> _Exercise goal_:
Go through the data below and return each line where the string "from" appears.
------
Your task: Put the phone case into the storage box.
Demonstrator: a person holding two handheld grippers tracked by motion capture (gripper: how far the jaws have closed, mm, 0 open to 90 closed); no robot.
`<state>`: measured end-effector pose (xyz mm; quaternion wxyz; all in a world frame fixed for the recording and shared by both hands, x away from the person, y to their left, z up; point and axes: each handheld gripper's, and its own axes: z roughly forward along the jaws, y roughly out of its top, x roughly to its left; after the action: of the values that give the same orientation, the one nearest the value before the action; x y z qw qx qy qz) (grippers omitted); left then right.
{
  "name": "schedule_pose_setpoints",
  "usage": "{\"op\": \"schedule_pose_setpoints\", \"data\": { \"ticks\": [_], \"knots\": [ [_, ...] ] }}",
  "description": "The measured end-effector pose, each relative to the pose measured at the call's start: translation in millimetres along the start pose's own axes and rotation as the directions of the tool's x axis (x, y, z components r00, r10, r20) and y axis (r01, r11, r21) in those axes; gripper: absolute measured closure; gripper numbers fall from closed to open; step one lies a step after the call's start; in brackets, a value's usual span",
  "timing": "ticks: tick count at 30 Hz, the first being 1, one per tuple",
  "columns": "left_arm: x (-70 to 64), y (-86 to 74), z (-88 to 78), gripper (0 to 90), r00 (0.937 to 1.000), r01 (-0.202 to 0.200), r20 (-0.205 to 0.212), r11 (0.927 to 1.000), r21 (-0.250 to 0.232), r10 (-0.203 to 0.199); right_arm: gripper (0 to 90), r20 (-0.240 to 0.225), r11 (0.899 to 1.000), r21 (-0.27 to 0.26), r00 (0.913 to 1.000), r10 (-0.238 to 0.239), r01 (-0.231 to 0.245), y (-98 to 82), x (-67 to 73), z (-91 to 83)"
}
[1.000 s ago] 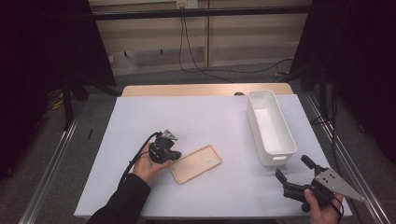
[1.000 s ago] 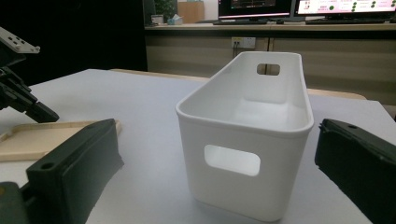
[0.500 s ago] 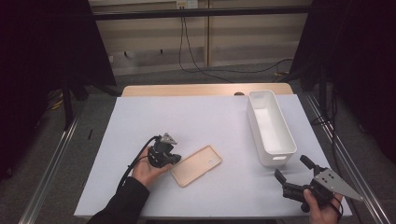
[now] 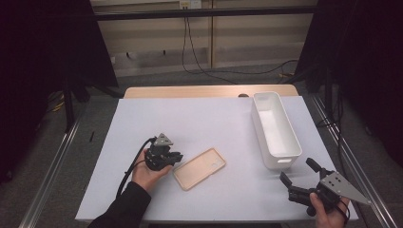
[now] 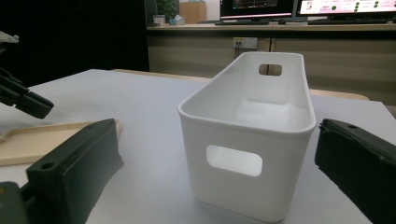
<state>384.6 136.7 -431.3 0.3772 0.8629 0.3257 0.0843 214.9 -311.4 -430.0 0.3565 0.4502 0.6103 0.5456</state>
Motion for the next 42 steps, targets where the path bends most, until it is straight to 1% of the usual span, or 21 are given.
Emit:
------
> _Answer box_:
`<state>`: measured end-effector pose (xyz mm; quaternion wxyz; all in a world frame fixed for the recording and shared by both hands, x away from the person, y to their left, z up; point and axes: each handheld gripper's, and its own axes: z roughly forward along the jaws, y roughly out of its top, x roughly to its left; after the action: of the values that give the same orientation, the one nearest the value before the action; x y z qw qx qy qz) (grippers omitted); left then right.
  "description": "The measured end-effector pose, each relative to the pose measured at the call's start: translation in millimetres along the start pose's own axes and rotation as the directions of the tool's x axis (x, y, z components r00, r10, r20) and y axis (r01, r11, r21) in those axes; gripper: absolute measured closure; gripper numbers fall from closed to open; step one lies a step after the call's start; in brackets, a value's usual span",

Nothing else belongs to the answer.